> _WHAT TO DO_: Reproduce, without any change, the span of lines from the opening of the records below to the line containing "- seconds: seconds", inclusive.

> _STORED DATA_:
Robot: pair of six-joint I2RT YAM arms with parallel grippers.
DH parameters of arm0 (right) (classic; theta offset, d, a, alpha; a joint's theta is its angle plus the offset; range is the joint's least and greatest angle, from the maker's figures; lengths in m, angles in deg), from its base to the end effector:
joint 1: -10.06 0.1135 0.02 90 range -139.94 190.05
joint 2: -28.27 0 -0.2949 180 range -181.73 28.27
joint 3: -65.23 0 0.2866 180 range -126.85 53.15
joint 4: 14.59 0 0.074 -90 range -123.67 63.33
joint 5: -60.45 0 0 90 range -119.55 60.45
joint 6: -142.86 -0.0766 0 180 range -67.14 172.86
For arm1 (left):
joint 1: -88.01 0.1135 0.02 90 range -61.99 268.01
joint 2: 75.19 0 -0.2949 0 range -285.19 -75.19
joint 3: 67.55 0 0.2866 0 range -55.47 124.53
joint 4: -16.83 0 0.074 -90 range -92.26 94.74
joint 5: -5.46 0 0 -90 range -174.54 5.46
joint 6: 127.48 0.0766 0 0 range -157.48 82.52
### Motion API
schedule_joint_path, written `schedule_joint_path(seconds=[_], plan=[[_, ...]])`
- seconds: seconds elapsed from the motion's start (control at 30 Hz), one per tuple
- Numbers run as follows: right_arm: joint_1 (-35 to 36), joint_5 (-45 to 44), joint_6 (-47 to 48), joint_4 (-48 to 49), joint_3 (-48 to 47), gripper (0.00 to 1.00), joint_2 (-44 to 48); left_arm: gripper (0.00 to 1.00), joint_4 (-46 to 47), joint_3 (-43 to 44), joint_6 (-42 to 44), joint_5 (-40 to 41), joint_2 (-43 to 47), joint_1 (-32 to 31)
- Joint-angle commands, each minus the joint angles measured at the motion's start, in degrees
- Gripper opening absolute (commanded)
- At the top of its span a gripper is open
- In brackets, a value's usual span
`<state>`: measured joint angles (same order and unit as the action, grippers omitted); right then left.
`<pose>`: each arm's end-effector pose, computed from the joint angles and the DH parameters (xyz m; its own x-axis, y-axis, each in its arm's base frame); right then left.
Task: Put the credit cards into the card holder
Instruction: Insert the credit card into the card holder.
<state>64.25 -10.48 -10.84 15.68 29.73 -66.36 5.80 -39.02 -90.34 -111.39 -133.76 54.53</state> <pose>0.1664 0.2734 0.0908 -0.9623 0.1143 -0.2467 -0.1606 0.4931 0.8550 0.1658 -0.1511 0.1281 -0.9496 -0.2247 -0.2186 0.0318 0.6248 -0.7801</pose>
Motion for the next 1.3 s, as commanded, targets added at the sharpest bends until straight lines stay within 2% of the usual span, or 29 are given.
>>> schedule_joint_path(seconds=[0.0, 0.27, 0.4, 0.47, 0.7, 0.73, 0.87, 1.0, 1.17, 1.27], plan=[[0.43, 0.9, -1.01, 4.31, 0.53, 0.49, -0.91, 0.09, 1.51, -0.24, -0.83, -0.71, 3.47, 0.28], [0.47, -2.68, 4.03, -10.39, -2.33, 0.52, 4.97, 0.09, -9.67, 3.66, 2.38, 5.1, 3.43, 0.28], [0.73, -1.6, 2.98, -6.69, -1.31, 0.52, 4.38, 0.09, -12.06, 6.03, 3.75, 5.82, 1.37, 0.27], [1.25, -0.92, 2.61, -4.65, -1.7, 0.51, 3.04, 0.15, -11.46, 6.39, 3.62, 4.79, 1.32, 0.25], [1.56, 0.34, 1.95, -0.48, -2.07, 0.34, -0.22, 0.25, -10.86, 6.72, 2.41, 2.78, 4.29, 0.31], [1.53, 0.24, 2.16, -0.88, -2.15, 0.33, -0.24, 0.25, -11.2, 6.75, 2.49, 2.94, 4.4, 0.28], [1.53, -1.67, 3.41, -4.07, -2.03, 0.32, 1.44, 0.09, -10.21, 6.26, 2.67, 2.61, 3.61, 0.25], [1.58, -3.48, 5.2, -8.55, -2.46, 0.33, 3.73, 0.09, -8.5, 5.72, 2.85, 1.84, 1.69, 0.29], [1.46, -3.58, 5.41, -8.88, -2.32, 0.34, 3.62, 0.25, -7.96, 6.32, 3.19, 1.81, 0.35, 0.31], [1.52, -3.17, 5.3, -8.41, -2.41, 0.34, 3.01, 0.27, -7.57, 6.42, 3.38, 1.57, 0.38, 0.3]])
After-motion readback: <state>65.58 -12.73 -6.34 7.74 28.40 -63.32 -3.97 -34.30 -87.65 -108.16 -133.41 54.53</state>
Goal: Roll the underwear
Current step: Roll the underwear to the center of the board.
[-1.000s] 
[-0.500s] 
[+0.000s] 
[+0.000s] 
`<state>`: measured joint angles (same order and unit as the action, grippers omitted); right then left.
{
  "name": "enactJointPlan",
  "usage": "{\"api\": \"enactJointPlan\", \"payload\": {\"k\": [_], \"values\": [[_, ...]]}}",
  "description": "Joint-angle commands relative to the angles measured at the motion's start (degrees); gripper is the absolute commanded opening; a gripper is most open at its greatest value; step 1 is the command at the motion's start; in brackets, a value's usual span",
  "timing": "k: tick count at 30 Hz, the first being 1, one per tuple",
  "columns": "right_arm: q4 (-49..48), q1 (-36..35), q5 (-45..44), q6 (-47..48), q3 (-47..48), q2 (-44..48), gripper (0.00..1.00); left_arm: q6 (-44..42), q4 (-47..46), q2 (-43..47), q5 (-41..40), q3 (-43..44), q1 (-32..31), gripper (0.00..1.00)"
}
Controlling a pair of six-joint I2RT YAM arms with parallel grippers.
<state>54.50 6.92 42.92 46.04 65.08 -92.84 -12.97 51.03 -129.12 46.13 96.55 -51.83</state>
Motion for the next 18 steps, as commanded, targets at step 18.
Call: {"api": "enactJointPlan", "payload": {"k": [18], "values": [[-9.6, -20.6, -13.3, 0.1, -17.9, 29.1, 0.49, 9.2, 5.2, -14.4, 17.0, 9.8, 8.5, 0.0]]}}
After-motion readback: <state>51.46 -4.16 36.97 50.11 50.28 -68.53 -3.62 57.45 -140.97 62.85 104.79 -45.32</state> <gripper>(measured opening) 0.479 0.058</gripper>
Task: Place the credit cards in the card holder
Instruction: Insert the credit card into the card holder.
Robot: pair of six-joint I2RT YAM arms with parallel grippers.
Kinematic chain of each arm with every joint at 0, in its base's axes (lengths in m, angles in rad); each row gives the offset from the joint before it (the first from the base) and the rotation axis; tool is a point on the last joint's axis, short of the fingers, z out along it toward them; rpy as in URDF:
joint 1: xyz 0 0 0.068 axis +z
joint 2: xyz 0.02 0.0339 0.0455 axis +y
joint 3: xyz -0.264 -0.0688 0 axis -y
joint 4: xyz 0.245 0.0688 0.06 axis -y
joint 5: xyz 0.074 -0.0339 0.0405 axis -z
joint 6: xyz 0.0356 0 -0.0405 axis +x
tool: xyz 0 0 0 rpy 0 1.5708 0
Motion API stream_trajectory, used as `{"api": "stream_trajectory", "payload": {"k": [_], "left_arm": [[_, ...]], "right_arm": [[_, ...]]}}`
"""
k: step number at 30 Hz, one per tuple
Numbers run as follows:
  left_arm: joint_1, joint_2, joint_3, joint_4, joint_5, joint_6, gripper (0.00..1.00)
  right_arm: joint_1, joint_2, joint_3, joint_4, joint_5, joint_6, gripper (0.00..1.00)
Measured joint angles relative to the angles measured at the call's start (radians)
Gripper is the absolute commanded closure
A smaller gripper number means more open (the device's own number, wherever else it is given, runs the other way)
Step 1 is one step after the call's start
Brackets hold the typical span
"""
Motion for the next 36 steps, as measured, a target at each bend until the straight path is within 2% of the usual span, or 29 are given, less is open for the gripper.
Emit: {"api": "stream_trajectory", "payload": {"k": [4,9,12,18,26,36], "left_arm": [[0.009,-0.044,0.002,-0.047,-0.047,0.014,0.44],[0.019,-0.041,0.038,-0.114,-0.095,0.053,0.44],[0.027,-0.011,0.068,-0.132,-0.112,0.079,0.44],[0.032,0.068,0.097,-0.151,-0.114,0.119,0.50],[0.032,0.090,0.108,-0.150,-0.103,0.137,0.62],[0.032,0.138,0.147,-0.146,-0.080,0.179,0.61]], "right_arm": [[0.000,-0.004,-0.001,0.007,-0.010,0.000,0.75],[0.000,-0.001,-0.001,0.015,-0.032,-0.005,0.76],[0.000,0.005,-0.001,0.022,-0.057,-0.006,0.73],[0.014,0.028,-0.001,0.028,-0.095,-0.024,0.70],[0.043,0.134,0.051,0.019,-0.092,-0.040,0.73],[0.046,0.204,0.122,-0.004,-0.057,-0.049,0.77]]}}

> _ANSWER_:
Robot: pair of six-joint I2RT YAM arms with parallel grippers.
DH parameters of arm0 (right) (classic; theta offset, d, a, alpha; a joint's theta is its angle plus the offset; range is the joint's least and greatest angle, from the maker's figures; lengths in m, angles in deg), from its base to the end effector:
joint 1: -10.06 0.1135 0.02 90 range -139.94 190.05
joint 2: -28.27 0 -0.2949 180 range -181.73 28.27
joint 3: -65.23 0 0.2866 180 range -126.85 53.15
joint 4: 14.59 0 0.074 -90 range -123.67 63.33
joint 5: -60.45 0 0 90 range -119.55 60.45
joint 6: -142.86 -0.0766 0 180 range -67.14 172.86
For arm1 (left):
joint 1: -88.01 0.1135 0.02 90 range -61.99 268.01
joint 2: 75.19 0 -0.2949 0 range -285.19 -75.19
joint 3: 67.55 0 0.2866 0 range -55.47 124.53
joint 4: -16.83 0 0.074 -90 range -92.26 94.74
joint 5: -5.46 0 0 -90 range -174.54 5.46
joint 6: 127.48 0.0766 0 0 range -157.48 82.52
### Motion API
schedule_joint_path, written `schedule_joint_path(seconds=[_], plan=[[_, ...]])`
- seconds: seconds elapsed from the motion's start (control at 30 Hz), one per tuple

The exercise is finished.